What you are asked to do:
In the following material, identify every line holding the string "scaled" and return it.
____
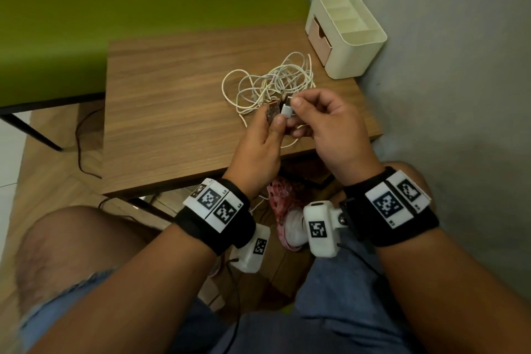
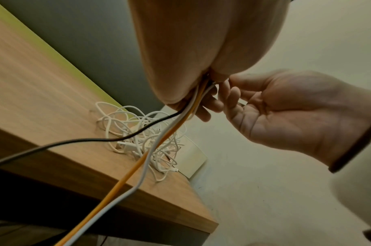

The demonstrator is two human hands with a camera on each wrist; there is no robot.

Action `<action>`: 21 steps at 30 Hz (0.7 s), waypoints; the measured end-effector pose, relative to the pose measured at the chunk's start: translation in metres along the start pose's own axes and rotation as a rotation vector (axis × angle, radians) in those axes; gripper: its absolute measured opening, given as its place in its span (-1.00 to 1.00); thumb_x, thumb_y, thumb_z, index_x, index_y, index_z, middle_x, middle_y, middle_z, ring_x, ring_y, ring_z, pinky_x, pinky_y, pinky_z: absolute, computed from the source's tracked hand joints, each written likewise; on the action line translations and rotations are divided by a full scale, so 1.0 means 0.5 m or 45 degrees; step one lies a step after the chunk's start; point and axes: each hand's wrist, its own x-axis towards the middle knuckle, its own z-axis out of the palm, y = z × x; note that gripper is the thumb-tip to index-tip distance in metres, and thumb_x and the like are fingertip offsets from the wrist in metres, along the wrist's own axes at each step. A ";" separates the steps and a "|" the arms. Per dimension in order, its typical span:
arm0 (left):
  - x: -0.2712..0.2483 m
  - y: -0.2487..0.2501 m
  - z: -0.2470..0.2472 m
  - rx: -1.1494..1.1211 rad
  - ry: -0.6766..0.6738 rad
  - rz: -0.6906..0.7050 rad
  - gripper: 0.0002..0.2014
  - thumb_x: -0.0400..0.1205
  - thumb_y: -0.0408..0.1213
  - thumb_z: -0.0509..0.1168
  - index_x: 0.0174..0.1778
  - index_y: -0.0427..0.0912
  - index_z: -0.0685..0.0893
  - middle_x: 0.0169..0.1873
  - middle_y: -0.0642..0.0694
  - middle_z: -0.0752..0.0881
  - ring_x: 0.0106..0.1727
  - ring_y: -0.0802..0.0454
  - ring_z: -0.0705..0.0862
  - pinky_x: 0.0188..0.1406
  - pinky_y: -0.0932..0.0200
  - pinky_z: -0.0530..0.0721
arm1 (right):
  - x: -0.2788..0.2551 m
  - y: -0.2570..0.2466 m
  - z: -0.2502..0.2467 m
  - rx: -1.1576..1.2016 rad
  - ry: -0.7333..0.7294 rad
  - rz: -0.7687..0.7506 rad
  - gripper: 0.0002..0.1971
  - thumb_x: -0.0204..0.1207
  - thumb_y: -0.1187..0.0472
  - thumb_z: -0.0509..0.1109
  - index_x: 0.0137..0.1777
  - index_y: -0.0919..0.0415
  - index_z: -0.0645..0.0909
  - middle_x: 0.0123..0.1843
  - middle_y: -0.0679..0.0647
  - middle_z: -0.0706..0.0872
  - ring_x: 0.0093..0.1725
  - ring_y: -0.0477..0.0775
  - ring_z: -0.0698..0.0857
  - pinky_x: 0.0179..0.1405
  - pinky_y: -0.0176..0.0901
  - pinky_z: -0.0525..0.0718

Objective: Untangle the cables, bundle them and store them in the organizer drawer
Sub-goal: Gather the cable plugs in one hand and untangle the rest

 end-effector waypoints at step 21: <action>0.032 0.075 -0.076 -0.628 0.232 0.038 -0.79 0.77 -0.17 0.04 -0.15 -0.13 0.45 -0.54 0.12 0.38 -0.53 0.18 0.31 -0.48 0.23 0.34 | 0.068 0.142 0.003 -1.100 -0.425 -0.054 -0.75 0.70 0.10 0.31 0.28 0.18 0.65 0.21 0.01 0.63 0.24 0.03 0.59 0.14 -0.26 0.41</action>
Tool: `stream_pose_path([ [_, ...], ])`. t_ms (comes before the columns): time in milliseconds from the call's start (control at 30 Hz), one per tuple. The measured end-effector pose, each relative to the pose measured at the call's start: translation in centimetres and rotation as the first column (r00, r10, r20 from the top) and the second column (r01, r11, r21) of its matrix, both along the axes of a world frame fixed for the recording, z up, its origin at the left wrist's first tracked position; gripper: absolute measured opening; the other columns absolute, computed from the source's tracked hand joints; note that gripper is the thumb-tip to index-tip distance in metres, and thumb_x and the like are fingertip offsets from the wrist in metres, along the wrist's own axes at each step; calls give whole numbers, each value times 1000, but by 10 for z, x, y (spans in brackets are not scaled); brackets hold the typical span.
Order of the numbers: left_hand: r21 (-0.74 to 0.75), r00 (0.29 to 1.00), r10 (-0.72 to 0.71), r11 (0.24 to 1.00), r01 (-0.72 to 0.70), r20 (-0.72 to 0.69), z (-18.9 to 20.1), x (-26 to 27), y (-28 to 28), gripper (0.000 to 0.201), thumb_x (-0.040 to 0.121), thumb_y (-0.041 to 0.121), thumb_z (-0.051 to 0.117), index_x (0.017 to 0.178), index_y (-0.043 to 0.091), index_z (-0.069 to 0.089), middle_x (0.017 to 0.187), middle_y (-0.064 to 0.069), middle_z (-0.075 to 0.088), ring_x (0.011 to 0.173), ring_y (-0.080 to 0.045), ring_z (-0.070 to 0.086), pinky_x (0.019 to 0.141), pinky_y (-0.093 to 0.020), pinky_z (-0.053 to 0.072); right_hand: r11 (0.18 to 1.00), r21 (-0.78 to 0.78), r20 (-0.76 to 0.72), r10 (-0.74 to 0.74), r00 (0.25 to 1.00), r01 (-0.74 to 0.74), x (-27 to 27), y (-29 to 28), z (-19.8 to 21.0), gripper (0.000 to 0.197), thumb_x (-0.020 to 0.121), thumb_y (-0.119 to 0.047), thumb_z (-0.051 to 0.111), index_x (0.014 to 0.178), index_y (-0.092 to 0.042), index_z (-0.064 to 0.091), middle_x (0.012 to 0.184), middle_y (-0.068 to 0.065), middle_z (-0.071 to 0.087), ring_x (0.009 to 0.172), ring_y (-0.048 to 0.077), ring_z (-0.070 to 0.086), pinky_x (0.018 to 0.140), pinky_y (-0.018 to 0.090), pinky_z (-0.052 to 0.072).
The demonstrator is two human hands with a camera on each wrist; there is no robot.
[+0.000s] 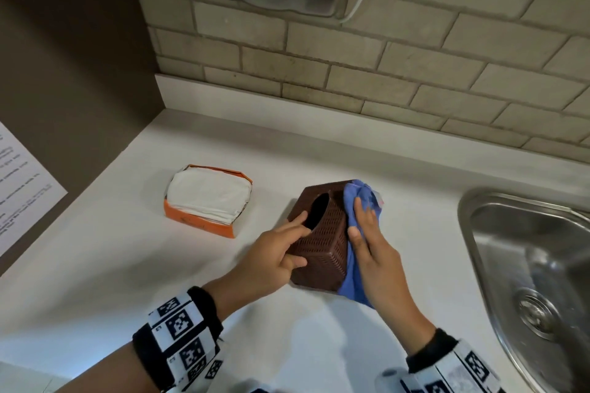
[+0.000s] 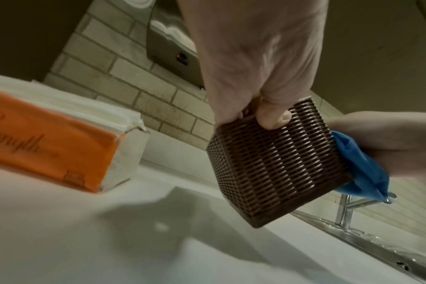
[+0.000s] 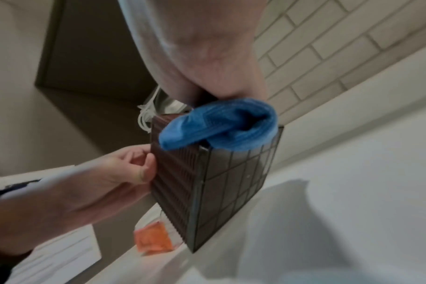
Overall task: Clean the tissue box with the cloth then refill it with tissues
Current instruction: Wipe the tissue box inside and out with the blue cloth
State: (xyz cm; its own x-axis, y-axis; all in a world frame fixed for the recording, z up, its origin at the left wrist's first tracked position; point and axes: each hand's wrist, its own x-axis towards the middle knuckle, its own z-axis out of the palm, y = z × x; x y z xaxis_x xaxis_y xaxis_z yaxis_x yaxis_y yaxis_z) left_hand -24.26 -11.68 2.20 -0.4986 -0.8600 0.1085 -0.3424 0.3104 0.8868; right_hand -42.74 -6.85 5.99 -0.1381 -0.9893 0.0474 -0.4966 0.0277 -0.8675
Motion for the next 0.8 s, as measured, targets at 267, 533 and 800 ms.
stream_pose_path([
  [267, 60, 992, -123, 990, 125, -42, 12, 9, 1, 51, 74, 8, 54, 125, 10, 58, 144, 4, 42, 138, 7, 26, 105, -2, 24, 989, -89, 140, -104, 985, 117, -23, -23, 8, 40, 97, -27, 43, 137, -29, 45, 144, -9, 42, 132, 2, 38, 104, 6, 31],
  [533, 11, 985, -171, 985, 171, 30, 13, 24, -10, 50, 75, 6, 50, 124, 10, 58, 142, 1, 48, 141, 4, 25, 120, -23, 16, 968, -103, 93, -220, 971, 229, -44, -34, 29, 26, 99, -32, 41, 108, -26, 65, 103, -5, 68, 102, 15, 61, 84, 26, 46],
  [800, -176, 958, -222, 951, 254, 183, -2, 18, -7, 48, 75, 1, 44, 121, 6, 57, 129, 10, 46, 138, 7, 19, 119, -20, 1, 957, -233, -555, 15, 832, -173, -11, -28, 22, 24, 92, -35, 47, 104, -31, 68, 96, -15, 69, 89, 10, 63, 74, 25, 47],
])
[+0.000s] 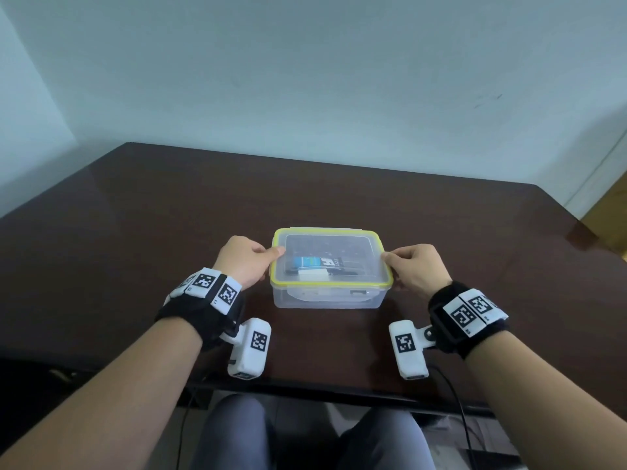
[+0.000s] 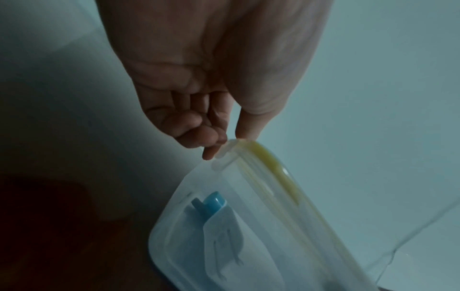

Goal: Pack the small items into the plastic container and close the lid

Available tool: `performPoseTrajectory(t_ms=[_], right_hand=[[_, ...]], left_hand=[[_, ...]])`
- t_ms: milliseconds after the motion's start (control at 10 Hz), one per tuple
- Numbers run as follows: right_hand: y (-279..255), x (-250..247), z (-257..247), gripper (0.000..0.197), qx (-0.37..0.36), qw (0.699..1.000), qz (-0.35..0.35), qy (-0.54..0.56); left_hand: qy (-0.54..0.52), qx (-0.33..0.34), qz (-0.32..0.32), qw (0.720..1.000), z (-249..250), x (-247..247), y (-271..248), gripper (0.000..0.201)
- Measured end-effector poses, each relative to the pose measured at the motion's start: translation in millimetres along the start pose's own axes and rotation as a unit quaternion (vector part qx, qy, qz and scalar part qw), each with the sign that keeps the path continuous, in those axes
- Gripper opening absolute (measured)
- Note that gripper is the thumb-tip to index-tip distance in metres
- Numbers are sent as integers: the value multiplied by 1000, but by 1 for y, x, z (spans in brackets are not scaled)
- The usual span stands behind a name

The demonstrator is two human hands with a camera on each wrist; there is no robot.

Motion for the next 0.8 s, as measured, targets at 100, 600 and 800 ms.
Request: performPoseTrajectory(t_ms=[100,600,800], right_hand=[[-3,-2,0,26,2,1000,8,22],[-15,-12,5,11,-6,996,34,80],[-51,-115,-71,8,-138,968,185,103]], left_hand=[[-20,7,16,1000,-2,-1,-4,54],[-150,-43,-13,988,-24,17,-10,49],[-276,-91,36,956,-46,11,-40,19]])
Point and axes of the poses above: each hand's wrist, its own y-axis towards the middle knuckle, its own x-axis out of the palm, z = x × y, the point moved 10 cm from there along y, towards the middle knuckle, and after that the axes turned 3 degrees about -y, right-handed, at the moved point
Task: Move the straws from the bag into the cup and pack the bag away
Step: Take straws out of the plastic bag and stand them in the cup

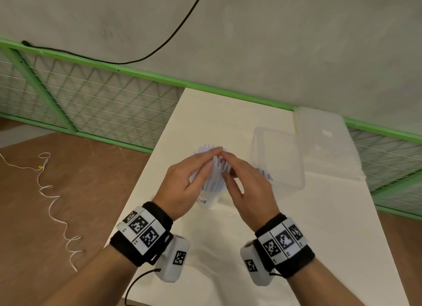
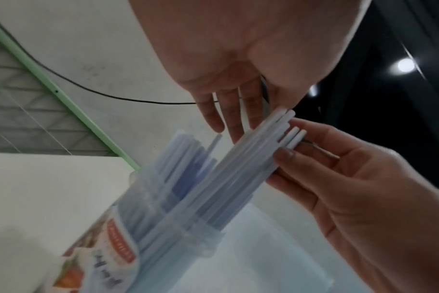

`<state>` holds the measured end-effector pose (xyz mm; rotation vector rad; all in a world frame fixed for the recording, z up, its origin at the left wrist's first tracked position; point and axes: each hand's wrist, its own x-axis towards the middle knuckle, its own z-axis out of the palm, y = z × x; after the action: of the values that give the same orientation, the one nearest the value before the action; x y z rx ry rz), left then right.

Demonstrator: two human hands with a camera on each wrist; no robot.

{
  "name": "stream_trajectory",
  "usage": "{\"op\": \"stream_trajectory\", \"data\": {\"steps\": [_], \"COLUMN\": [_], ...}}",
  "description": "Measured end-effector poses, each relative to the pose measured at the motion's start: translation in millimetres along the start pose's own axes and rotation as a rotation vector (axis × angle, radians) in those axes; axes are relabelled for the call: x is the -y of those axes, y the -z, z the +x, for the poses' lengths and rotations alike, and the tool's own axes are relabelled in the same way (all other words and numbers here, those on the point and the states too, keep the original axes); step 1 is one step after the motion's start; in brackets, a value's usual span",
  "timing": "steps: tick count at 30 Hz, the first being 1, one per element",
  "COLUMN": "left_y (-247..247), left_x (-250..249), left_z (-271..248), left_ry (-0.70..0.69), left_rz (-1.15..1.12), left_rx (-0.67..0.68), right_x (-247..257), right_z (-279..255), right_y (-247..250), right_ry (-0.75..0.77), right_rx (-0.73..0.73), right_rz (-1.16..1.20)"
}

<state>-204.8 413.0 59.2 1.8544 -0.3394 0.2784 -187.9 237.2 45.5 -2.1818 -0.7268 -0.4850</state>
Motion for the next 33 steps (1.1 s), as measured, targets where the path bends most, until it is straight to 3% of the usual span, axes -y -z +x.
{"op": "stream_trajectory", "data": {"steps": [6,12,17,23,33], "left_y": [-1.7,2.0,10.4,7.1,2.9], "left_x": [16.3,17.2,17.3,14.2,29.9], "left_z": [-3.7,3.1,3.9,1.5,-1.9], "left_ry": [-0.002,0.071,0.122,0.029,0.064], "left_rz": [0.217,0.118,0.117,0.313,0.406], "left_rx": [-0.120,-0.079,-0.258,-0.167,-0.130], "right_x": [-21.5,-24.2,-20.7,-16.6,-17.8], "right_z": [-8.0,-0.1,10.7,9.3,11.2], "right_y": [-12.7,-11.8,-7.2,-11.1,-8.2], "right_ry": [0.048,0.072,0.052,0.018,0.024], "right_rx": [-0.011,-0.064,-0.115,-0.102,-0.137], "right_rz": [-0.171,-0.226,-0.226,-0.211,-0.240]}}
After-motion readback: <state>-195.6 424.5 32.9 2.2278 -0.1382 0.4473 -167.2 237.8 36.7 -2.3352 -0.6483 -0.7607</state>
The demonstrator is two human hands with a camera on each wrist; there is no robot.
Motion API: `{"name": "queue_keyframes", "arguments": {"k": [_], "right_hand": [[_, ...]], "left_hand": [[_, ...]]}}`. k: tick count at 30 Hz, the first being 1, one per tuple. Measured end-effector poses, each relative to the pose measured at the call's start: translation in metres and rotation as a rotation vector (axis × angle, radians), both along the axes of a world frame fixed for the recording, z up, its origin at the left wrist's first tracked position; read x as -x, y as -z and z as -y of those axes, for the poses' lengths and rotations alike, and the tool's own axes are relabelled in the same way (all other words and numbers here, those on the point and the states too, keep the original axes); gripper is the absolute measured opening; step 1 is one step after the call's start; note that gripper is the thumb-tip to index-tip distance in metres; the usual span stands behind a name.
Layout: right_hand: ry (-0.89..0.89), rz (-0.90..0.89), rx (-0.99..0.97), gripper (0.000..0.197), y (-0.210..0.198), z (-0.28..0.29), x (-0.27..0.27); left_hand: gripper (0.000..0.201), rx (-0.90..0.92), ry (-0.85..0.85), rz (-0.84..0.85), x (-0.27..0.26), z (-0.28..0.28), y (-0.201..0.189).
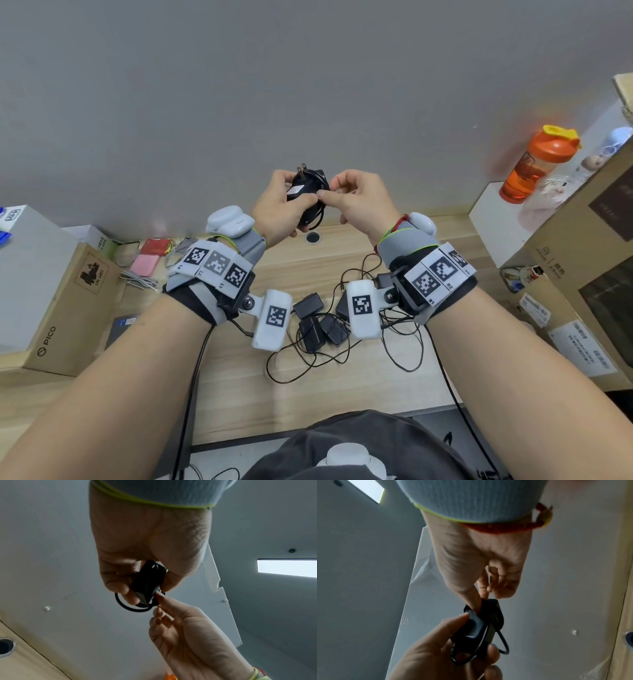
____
Output for this task:
Tool: `stream_pose_path([ [_, ...], ])`. t_ms (comes before the columns): time in milliseconds from the call's start (control at 30 Hz), one per tuple. The measured end-effector pose, each relative to the pose measured at the call's start: translation in centimetres and rotation as the first column (r00, r10, r20 from the top) and the second column (r01, r11, r21) of its matrix, both along the axes of a world frame fixed for the recording, z up, its origin at the left wrist's first tracked position; gripper: absolute measured opening; the other columns absolute, computed from the source's tracked hand joints; note that gripper is the thumb-tip to index-tip distance in metres, and thumb_x and the like are fingertip offsets from the wrist in metres, along the wrist's own axes at each step; calls give whole numbers, each value times 1000, but by 10 for z, x, y (spans in brackets are not scaled); brackets hold the typical span.
- Numbers are sent as integers: the value multiplied by 1000, but by 1 for y, x, z (spans in brackets are not scaled)

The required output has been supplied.